#### [Aim of the exercise]
Extract each line of the data and write it out again exactly.

#### [Material provided]

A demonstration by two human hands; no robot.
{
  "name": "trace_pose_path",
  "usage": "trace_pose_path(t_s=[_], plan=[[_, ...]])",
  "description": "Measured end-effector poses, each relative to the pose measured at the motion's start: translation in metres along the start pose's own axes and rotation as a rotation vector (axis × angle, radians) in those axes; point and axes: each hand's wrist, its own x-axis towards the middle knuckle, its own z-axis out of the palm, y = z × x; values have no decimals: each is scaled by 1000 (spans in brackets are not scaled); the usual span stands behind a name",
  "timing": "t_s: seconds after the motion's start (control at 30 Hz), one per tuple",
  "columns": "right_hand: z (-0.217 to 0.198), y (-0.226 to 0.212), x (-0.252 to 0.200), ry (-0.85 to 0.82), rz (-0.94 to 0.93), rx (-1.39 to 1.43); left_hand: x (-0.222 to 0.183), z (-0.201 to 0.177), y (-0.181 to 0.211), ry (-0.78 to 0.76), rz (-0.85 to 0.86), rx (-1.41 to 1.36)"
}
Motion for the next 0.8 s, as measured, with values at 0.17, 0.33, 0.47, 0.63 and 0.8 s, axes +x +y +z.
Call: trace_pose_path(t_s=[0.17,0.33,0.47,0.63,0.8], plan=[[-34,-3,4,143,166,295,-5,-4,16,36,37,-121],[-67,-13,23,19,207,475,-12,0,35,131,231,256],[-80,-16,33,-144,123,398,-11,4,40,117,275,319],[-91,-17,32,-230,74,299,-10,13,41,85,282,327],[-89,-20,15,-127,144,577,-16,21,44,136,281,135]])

#### [Expected answer]
A demonstration by two human hands; no robot.
{
  "name": "trace_pose_path",
  "usage": "trace_pose_path(t_s=[_], plan=[[_, ...]])",
  "description": "Measured end-effector poses, each relative to the pose measured at the motion's start: translation in metres along the start pose's own axes and rotation as a rotation vector (axis × angle, radians) in those axes; point and axes: each hand's wrist, its own x-axis towards the middle knuckle, its own z-axis out of the palm, y = z × x; values have no decimals: each is scaled by 1000 (spans in brackets are not scaled); the usual span stands behind a name",
  "timing": "t_s: seconds after the motion's start (control at 30 Hz), one per tuple",
  "columns": "right_hand: z (-0.217 to 0.198), y (-0.226 to 0.212), x (-0.252 to 0.200), ry (-0.85 to 0.82), rz (-0.94 to 0.93), rx (-1.39 to 1.43); left_hand: x (-0.222 to 0.183), z (-0.201 to 0.177), y (-0.181 to 0.211), ry (-0.78 to 0.76), rz (-0.85 to 0.86), rx (-1.41 to 1.36)"
}
Motion for the next 0.8 s, as measured, with values at 0.17, 0.33, 0.47, 0.63 and 0.8 s, axes +x +y +z.
Call: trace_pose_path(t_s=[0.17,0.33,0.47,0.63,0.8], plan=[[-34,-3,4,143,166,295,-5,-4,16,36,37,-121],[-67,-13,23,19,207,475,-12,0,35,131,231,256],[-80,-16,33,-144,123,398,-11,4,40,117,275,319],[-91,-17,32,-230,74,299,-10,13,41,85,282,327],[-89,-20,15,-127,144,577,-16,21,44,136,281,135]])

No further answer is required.